--- Exercise prompt ---
Give back, unchanged, the line containing "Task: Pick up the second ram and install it" and every line after it up to the end of the listing.

--- Available data ---
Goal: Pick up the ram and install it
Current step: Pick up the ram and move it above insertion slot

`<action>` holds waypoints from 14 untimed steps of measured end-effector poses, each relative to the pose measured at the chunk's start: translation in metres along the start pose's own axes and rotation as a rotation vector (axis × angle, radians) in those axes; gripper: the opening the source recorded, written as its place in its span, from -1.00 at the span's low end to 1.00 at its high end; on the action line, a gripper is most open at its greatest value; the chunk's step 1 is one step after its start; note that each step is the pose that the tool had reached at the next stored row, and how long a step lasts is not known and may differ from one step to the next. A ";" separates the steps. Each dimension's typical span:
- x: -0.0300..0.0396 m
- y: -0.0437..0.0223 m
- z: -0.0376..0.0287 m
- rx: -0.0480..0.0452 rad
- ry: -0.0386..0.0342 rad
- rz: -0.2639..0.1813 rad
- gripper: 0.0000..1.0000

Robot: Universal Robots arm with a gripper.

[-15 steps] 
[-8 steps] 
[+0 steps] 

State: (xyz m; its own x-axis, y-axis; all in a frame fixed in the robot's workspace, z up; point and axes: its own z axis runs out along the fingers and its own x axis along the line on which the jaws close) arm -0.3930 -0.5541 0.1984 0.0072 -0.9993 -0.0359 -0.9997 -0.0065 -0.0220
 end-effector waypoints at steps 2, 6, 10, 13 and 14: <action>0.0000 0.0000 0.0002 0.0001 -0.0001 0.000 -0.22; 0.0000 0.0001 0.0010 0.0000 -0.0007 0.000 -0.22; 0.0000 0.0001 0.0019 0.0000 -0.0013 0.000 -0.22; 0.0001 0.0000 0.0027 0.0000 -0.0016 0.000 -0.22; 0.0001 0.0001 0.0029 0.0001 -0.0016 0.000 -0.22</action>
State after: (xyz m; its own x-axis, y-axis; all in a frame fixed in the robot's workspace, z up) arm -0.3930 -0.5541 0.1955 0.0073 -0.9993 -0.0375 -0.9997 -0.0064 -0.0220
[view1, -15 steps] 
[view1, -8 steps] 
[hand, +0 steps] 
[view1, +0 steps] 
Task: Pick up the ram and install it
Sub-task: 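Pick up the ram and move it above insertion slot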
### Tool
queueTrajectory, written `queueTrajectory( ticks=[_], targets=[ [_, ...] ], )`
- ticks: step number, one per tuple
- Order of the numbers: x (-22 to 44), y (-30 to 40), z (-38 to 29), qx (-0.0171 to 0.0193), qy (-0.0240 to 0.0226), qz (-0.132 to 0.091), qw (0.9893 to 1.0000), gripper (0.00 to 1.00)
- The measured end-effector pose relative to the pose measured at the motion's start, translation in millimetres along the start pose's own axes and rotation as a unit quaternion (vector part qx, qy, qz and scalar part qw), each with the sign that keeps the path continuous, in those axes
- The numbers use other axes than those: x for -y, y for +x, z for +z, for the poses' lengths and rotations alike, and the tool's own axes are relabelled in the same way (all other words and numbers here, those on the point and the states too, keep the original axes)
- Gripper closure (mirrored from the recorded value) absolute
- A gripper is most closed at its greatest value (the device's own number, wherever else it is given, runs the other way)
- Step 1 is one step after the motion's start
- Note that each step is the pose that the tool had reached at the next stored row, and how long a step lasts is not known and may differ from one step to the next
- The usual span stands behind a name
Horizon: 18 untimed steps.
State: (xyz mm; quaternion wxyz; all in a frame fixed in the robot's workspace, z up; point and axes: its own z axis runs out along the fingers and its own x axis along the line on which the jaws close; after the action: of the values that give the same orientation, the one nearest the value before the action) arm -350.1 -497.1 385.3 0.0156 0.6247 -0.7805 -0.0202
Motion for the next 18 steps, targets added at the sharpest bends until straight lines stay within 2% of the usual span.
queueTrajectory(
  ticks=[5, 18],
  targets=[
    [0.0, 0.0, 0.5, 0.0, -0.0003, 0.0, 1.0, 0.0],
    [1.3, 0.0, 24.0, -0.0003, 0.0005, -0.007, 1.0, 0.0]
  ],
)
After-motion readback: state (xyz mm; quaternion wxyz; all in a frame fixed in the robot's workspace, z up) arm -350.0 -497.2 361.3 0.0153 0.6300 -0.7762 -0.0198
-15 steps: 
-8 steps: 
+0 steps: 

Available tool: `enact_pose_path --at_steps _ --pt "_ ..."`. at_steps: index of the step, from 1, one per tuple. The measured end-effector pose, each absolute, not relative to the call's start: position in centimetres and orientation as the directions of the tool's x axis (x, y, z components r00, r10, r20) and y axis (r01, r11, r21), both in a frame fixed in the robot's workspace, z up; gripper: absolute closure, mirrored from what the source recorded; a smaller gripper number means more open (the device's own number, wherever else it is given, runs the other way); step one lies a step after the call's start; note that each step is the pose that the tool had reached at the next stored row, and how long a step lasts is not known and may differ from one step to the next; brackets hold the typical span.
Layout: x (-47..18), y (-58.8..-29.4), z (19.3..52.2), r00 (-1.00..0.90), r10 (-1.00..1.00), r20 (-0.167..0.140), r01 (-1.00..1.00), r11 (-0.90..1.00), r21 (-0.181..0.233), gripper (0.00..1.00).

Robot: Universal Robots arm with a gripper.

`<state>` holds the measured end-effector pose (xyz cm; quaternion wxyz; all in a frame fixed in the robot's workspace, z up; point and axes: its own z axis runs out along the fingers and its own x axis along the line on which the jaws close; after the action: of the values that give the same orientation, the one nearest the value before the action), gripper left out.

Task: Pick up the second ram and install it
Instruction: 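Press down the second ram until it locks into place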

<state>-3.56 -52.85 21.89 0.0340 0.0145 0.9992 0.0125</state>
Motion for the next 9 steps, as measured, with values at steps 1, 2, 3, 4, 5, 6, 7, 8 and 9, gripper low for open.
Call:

--- Answer box ---
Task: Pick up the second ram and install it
Instruction: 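Press down the second ram until it locks into place
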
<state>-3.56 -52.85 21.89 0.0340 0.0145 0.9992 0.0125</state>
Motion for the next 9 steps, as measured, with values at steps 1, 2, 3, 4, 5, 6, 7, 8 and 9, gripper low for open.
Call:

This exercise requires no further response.